Na de val van de Sovjet-Unie en nadat Oekraïne in 1991 officieel onafhankelijk was geworden, melkten oligarchen de bezittingen en hulpbronnen van het land uit terwijl corrupte regeringen heen en weer slingerden tussen het Rusland van Poetin en de EU. Maar sinds de Maidanopstand tegen het bewind van de pro-Russische regering hebben ultranationalisten (van wie sommigen regelrechte fascisten zijn) de teugels in handen. Zo heeft de regering het onderwijs van het Russisch op scholen verboden. Ze wil ook lid worden van de EU en vooral de NAVO om de door Rusland geannexeerde gebieden terug te krijgen (deze eis is in de grondwet opgenomen).

Is het niet wreed ironisch dat Duitsland vóór de Russische invasie niet van plan was een instabiel en zeer arm Oekraïne op te nemen in de EU vanwege veel te lastig en te duur? Zelfs de VS schrok terug voor Oekraïens lidmaatschap van de NAVO. Rusland van zijn kant was niet van plan de Russischtalige gebieden aan Kiev terug te geven en eiste in plaats daarvan permanente autonomie en overeenstemming dat Oekraïne nooit tot de NAVO zou toetreden.
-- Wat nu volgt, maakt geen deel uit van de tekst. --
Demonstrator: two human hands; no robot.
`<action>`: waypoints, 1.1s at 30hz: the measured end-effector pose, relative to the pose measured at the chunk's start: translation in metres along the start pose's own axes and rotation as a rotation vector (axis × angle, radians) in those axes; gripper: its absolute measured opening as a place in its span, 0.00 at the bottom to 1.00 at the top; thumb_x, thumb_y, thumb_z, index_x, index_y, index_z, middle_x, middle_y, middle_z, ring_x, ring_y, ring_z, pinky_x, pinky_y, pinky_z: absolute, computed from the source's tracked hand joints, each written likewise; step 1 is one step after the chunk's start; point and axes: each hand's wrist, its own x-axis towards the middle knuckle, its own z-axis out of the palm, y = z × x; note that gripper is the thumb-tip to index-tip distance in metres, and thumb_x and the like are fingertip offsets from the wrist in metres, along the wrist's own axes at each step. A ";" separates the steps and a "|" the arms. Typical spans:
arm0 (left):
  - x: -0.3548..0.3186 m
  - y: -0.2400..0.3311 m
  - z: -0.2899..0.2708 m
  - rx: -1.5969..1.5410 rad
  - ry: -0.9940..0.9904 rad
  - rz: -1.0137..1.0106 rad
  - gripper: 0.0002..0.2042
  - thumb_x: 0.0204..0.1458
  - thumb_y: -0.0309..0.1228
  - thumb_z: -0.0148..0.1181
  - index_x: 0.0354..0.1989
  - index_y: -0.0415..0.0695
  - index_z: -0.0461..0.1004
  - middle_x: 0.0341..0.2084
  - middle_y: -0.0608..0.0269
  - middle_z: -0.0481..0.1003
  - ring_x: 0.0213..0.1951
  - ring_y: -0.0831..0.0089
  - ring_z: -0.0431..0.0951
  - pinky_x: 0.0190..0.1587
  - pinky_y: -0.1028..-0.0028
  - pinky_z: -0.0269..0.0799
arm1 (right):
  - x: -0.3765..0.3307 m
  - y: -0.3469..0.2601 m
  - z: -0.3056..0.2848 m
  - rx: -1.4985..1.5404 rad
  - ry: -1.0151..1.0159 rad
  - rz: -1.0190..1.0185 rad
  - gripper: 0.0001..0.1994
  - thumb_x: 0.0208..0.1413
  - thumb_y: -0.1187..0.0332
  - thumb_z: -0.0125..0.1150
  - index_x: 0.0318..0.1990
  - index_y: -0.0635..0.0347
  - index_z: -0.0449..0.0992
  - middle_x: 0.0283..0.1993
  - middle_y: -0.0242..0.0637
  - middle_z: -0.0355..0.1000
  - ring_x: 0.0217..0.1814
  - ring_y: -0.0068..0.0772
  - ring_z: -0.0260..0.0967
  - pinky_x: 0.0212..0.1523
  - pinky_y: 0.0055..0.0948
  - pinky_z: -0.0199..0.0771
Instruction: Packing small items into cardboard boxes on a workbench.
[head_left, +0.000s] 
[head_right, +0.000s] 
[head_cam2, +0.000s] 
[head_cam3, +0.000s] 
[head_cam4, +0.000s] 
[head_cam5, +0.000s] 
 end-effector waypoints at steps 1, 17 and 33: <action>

Met de zogeheten Minsk-akkoorden van 2014-15, die destijds door de grootmachten en de Oekraïense regering waren ondertekend, werd de integriteit van de Oekraïense staat erkend, maar werden ook autonome rechten verleend aan de opstandige Russischtalige provincies. Ook de belofte dat Oekraïne niet tot de NAVO zou toetreden zonder de instemming van Rusland was opgenomen in de overeenkomst. De nationalisten in Kiev hebben nooit met dat akkoord ingestemd, en, aangemoedigd als ze zijn door de VS, blijven ze aandringen op toetreding tot de NAVO. Daardoor gingen de Russen verder met de voorbereiding van een mogelijke invasie om een overeenkomst over de definitieve opdeling van het land af te dwingen. Oekraïne kwam klem te zitten tussen de belangen van het westerse imperialisme en het Russische vriendjeskapitalisme.

Uiteindelijk koos Poetin voor een invasie. Maar net de keuze voor die optie heeft nu de zwakte van de Russische economie blootgelegd. Rusland is geen imperialistische staat in economische zin. Het is een zwakke kapitalistische staat zonder militaire bases in het buitenland, zonder belangrijke technologische onderbouw, en zonder de financiële tentakels van het imperialistische blok van de G7. In plaats daarvan is het een kapitalistische staat, overheerst door vriendjespolitiek en gecontroleerd door een autocraat die wordt gesteund door een bende oligarchen met fortuinen die in de miljarden lopen. Rusland staat hierin niet alleen: Turkije, Saoedi-Arabië, Egypte, Marokko, Myanmar, Irak, Syrië enzovoort zijn allemaal in hetzelfde bedje ziek, terwijl geen van die landen imperialistisch is in marxistische zin.

De reeks sancties die de G7 en Europa aan de Russische economie hebben opgelegd, hebben duidelijk gemaakt hoe zwak de Russische kapitalistische economie is. De eerste van die sancties was de opschorting van alle transacties met verschillende vooraanstaande Russische banken, waaronder de twee grootste, Sberbank en VTB. Betekenisvol was echter dat Gazprombank, de belangrijkste Russische kredietverstrekker aan energie-exportbedrijven, van de sancties werd uitgesloten.  Het Westen wil klaarblijkelijk de olie- en gasexport niet verstoren. Duitsland alleen al importeert 40% van zijn energie uit Rusland. Er zitten dan ook aardig wat uitzonderingen in het sanctiepakket van de NAVO. Wat het meest in het oog springt is dat belangrijke Russische financiële instellingen weliswaar worden gesanctioneerd, maar met uitsluiting van bepaalde transacties in verband met energie en landbouwproducten, goed voor bijna twee derde van de totale uitvoer. En is het niet grappig hoe Italië erin is geslaagd de verkoop van Italiaanse Guccitassen aan de Russische rijken vrij te stellen van het uitvoerverbod? Puik werk van de Italiaanse lobby!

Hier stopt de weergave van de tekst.